● **REQUIRED WORK**: Look through the material below and show every line with the word "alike".

● **STUDY MATERIAL**:
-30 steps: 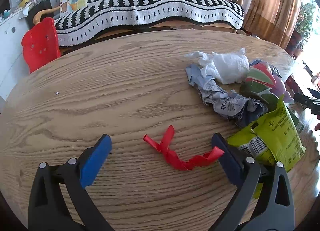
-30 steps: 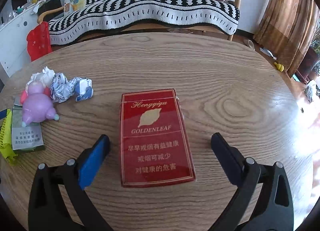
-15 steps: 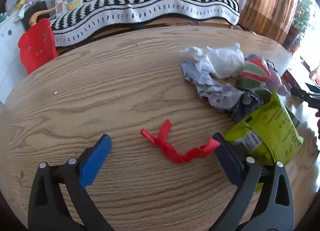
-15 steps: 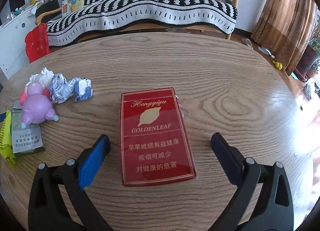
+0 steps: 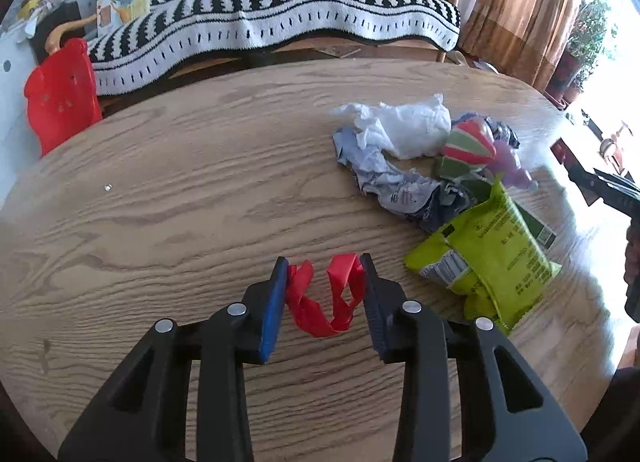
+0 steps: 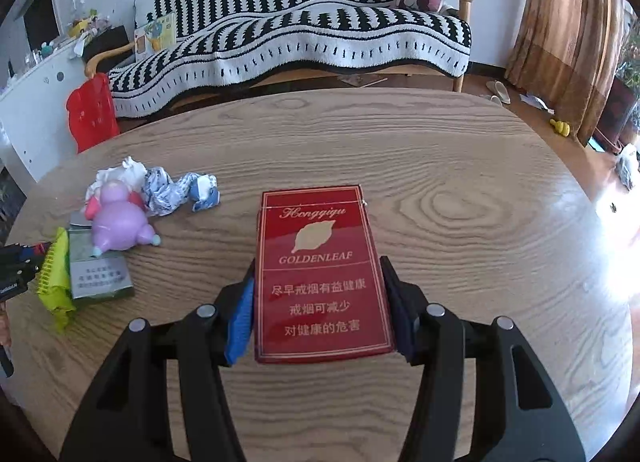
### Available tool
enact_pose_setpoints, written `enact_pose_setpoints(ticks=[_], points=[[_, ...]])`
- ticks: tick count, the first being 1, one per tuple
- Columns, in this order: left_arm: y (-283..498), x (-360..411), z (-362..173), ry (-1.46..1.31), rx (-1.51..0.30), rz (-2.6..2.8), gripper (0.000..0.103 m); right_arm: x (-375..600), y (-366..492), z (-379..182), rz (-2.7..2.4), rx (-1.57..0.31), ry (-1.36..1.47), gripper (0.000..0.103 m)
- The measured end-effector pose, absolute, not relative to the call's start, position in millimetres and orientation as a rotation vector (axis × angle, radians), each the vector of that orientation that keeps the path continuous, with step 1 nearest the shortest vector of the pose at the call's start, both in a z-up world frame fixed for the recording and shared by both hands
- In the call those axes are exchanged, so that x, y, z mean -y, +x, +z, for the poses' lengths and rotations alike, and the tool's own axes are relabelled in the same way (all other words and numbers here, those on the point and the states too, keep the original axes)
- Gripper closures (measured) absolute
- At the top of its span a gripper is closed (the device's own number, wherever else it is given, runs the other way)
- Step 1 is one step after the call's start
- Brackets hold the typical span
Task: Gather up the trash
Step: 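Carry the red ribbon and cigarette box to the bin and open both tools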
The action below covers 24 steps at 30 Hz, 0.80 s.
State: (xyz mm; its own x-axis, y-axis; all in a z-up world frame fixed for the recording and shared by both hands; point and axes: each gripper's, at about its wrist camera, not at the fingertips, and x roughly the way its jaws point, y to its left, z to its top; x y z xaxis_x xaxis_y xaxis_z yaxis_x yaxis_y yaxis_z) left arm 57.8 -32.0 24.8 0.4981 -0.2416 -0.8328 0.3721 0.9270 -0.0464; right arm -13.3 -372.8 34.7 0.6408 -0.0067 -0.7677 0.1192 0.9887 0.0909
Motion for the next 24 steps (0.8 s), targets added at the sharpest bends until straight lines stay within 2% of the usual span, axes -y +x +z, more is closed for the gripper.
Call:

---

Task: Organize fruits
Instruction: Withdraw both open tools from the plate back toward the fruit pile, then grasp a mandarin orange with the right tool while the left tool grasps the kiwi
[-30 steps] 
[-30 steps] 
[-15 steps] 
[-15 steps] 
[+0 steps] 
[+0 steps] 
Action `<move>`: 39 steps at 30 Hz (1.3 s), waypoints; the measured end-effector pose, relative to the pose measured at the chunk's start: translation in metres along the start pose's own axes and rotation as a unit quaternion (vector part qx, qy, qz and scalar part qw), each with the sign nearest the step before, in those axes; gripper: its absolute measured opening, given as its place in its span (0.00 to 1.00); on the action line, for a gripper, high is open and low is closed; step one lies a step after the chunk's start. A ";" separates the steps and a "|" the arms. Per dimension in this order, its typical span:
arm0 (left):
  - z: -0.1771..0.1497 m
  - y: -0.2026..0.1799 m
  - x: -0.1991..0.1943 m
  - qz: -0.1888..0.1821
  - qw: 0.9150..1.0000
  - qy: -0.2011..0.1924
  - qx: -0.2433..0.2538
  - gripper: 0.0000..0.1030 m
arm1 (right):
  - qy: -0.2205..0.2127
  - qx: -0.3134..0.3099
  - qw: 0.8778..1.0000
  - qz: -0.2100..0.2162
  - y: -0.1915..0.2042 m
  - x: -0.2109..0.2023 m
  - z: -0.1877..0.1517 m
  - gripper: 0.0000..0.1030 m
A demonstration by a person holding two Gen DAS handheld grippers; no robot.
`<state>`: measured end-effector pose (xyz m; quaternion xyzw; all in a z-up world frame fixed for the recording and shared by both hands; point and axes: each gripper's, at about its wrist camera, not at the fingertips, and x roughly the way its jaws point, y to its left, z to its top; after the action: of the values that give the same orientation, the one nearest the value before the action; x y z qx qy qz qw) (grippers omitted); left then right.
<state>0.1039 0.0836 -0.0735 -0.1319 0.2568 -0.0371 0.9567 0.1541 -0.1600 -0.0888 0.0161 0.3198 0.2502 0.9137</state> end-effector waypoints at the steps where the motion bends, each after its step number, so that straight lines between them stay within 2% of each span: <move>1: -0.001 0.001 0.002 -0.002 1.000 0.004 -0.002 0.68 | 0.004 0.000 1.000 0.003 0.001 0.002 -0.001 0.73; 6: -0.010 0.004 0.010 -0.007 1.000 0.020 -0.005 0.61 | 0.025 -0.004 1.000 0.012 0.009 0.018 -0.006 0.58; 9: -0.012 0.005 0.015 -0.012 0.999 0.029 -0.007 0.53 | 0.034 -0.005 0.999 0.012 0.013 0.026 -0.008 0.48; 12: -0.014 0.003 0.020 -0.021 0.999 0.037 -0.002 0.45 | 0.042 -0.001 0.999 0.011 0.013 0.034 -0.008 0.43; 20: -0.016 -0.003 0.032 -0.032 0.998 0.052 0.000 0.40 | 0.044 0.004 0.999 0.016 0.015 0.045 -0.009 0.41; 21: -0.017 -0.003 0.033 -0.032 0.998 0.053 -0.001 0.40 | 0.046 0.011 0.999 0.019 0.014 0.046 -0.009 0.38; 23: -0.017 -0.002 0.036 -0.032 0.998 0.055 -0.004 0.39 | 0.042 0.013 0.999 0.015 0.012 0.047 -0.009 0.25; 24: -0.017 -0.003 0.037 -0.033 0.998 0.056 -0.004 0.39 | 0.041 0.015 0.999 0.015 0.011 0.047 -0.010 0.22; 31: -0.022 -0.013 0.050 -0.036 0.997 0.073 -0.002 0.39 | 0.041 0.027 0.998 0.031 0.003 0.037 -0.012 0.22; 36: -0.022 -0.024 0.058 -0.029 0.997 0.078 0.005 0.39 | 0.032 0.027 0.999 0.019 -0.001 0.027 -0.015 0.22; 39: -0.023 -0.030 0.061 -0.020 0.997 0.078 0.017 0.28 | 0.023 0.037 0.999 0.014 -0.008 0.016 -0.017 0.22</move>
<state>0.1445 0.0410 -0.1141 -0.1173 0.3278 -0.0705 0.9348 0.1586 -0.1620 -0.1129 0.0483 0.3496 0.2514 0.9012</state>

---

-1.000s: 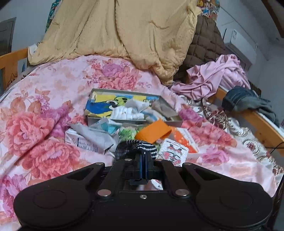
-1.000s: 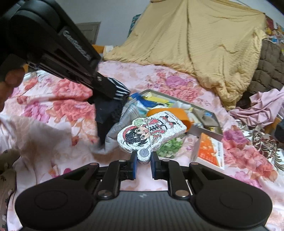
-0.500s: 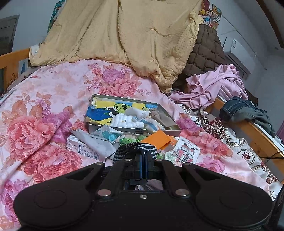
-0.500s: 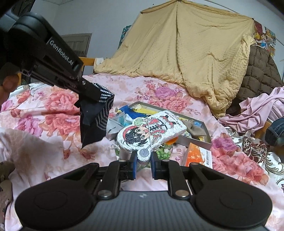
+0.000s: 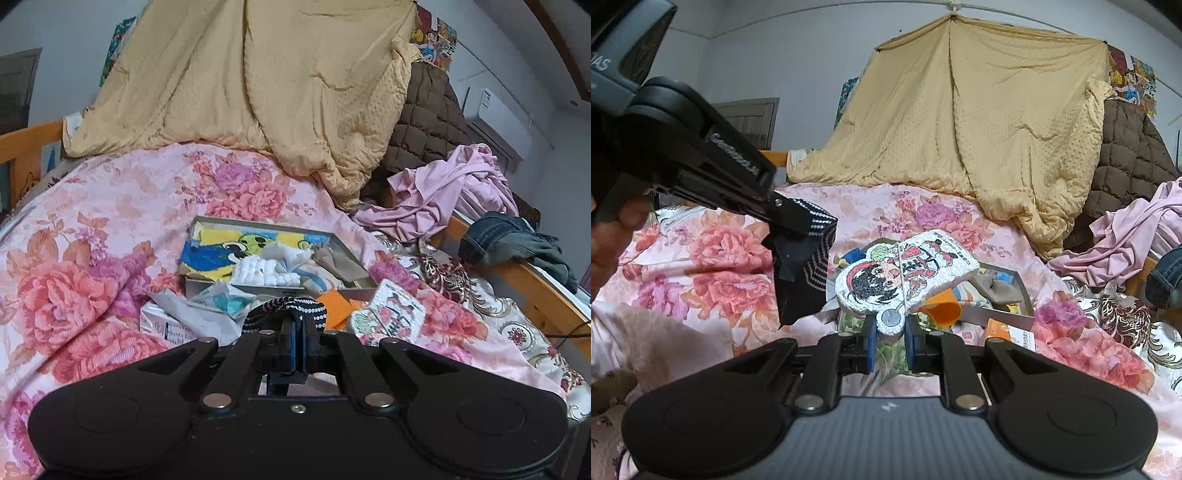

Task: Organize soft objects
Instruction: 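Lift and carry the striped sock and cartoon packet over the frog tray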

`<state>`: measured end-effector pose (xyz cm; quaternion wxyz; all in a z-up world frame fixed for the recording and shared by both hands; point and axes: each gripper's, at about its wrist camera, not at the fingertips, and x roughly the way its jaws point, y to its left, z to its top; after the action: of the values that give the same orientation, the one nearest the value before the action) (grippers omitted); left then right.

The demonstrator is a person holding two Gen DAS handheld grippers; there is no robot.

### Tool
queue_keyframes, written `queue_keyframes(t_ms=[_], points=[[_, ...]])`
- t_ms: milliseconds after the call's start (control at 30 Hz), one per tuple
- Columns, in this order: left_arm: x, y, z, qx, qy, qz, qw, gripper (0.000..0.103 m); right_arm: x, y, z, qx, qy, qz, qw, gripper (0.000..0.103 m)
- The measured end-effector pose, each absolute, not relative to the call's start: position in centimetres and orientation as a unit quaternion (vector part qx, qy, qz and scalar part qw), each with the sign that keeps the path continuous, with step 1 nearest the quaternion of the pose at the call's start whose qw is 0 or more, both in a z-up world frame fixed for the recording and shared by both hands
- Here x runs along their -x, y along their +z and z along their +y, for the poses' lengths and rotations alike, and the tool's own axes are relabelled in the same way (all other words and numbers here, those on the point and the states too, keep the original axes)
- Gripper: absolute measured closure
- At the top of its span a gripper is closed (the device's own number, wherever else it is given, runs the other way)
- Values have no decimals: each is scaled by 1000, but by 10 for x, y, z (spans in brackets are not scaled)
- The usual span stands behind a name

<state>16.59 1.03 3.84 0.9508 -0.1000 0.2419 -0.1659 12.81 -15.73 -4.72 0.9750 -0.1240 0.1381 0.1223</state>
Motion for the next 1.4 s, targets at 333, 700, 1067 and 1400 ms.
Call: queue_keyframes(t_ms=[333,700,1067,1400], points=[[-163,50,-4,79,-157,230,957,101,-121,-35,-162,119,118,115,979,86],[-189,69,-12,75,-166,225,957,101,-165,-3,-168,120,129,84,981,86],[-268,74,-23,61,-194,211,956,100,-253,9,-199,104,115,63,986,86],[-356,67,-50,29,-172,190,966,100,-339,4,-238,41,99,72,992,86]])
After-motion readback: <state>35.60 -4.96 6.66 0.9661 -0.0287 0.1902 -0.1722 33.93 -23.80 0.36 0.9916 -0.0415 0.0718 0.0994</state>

● **WRITTEN REPLY**:
- In the call those axes are exchanged, so that x, y, z mean -y, +x, +z, for the poses' lengths and rotations alike, and the tool's own axes are relabelled in the same way (all other words and numbers here, those on the point and the states too, keep the original axes)
- Here x runs along their -x, y along their +z and z along their +y, for the poses' lengths and rotations alike, and the tool's own axes are relabelled in the same way (all other words and numbers here, those on the point and the states too, keep the original axes)

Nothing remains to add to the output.